The answer is the line with "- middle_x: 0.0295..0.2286" and every line after it to the end of the listing, retyped exactly. Pictures do not belong in it.

##########

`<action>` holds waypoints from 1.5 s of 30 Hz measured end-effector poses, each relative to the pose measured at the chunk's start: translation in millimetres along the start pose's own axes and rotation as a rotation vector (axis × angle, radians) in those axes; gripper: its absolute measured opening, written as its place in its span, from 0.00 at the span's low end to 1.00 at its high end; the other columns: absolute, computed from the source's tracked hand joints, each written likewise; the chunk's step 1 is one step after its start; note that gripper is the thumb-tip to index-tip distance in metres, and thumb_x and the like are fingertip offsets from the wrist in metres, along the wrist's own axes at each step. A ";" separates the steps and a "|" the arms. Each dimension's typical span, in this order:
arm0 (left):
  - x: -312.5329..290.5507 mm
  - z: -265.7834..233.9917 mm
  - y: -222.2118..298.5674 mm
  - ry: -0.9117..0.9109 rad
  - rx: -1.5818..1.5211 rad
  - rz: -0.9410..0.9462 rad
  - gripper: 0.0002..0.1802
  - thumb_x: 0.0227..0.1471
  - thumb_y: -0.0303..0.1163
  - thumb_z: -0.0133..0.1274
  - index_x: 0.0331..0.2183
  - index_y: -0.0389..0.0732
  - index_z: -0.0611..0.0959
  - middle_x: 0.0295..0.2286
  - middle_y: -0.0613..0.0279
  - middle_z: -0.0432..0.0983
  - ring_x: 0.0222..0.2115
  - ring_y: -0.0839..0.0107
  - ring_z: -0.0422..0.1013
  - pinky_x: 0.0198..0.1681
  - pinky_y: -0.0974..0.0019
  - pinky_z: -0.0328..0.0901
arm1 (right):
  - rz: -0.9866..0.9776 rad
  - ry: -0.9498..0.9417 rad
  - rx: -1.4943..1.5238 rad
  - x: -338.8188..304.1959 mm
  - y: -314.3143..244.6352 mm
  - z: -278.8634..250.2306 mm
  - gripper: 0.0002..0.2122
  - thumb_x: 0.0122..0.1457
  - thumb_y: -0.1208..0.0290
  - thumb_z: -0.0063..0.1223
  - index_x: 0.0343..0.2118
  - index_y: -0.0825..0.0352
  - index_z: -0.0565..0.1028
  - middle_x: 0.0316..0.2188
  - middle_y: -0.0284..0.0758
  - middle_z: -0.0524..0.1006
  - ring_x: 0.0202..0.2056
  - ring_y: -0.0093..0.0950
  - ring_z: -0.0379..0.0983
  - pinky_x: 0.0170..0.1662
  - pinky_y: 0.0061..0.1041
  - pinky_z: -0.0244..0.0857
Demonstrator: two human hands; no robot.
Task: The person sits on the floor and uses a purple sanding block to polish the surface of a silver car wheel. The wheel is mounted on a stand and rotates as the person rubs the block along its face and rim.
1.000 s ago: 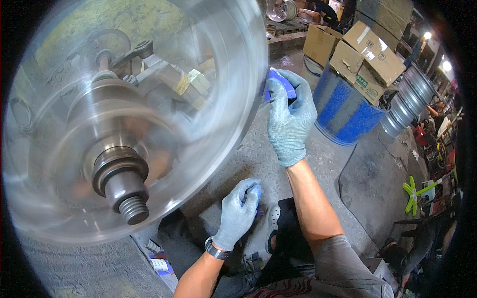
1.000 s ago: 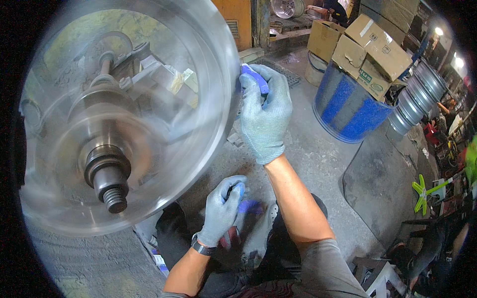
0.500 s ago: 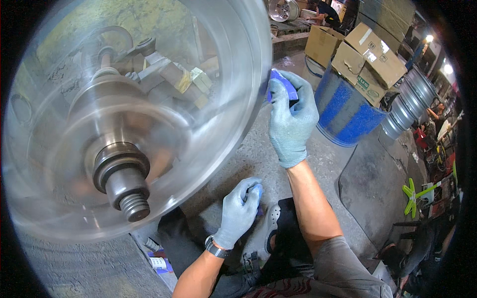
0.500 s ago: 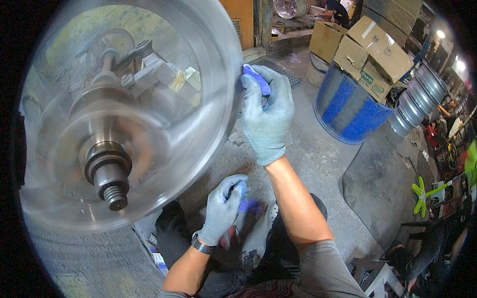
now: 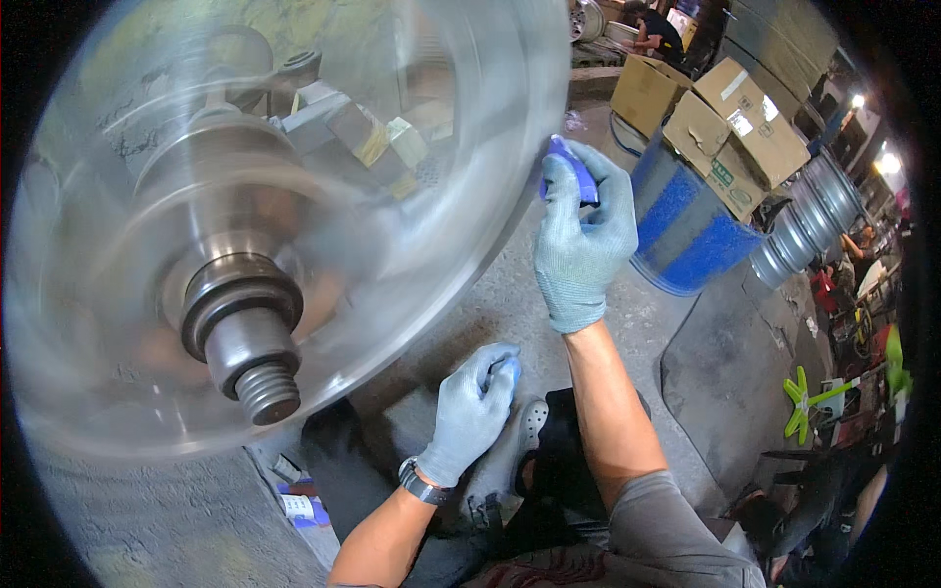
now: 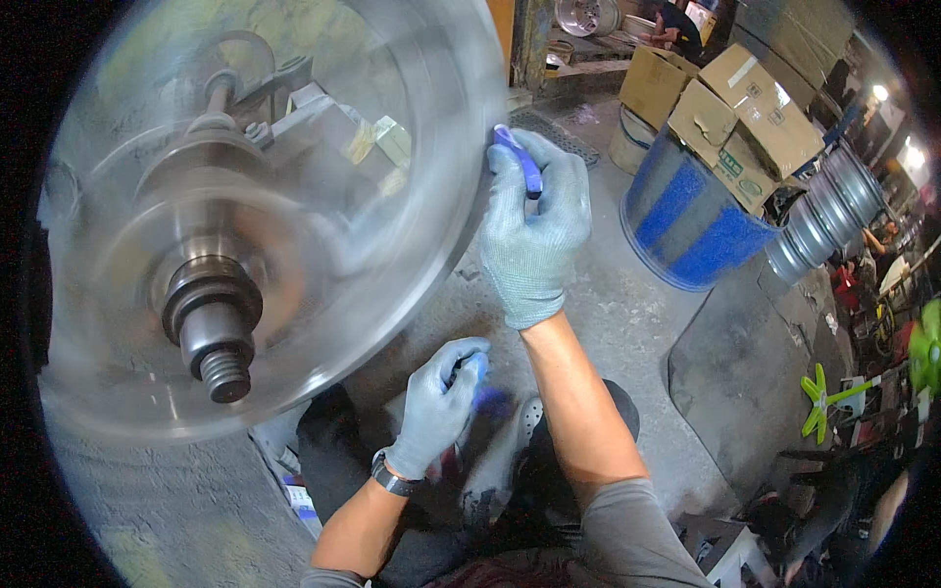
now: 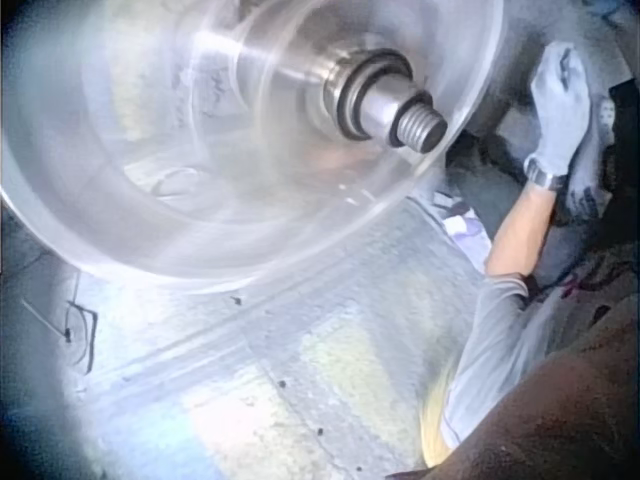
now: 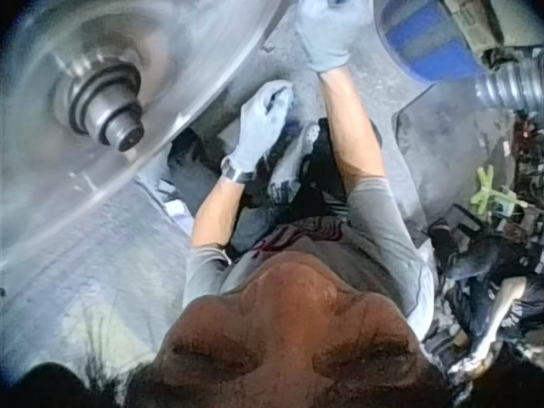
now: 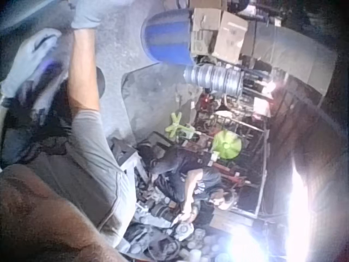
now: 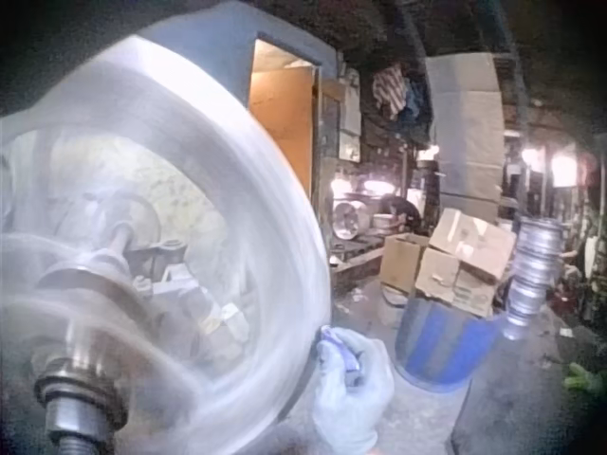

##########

## Output of the exercise
  - middle_x: 0.0295..0.2286
  - middle_y: -0.0613..0.0279
  - middle_z: -0.0432..0.0983
  - ring_x: 0.0222..0.2115
  - ring_y: -0.0839..0.0107
  - ring_z: -0.0422..0.1013
  - pinky_x: 0.0198..0.1681
  - pinky_y: -0.0974..0.0019
  - pinky_z: -0.0328..0.0901
arm1 (right):
  - rz: -0.9866..0.9776 rad
  - ry: -0.9498..0.9417 rad
  - rx: -1.4943..1.5238 rad
  - x: -338.8188..304.1959 mm
  - y: -314.3143..244.6352 mm
  - z: -278.8634..250.2306 mm
  - gripper: 0.0002..0.2122
  - thumb_x: 0.0122..0.1457
  - thumb_y: -0.1208..0.0290
  - thumb_z: -0.0063..0.1223
  - index_x: 0.0343..0.2118
  - index_y: -0.0825..0.0352
  - index_z: -0.0565..0.1028
  - middle_x: 0.0316..0.2188
  - middle_y: -0.0284..0.0758
  - middle_z: -0.0524..0.1006
  - ring_x: 0.0202..0.2056
  - ring_y: -0.0093..0.0950
  - ring_z: -0.0379..0.0983
  - pinky_x: 0.0170..0.1662
  - pinky_y: 0.0061..0.1041
  - pinky_z: -0.0244..0.0857
Demonstrator: two human hands; no robot.
Task: The person sits on the floor and uses a purple sanding block to polish the surface of a silver car wheel. The wheel is mounted on a stand and rotates as the person rubs the block along its face and rim.
1.000 s ago: 
1.000 s ago: 
0.500 s ago: 
0.500 s ago: 
now: 
now: 
now: 
now: 
now: 
now: 

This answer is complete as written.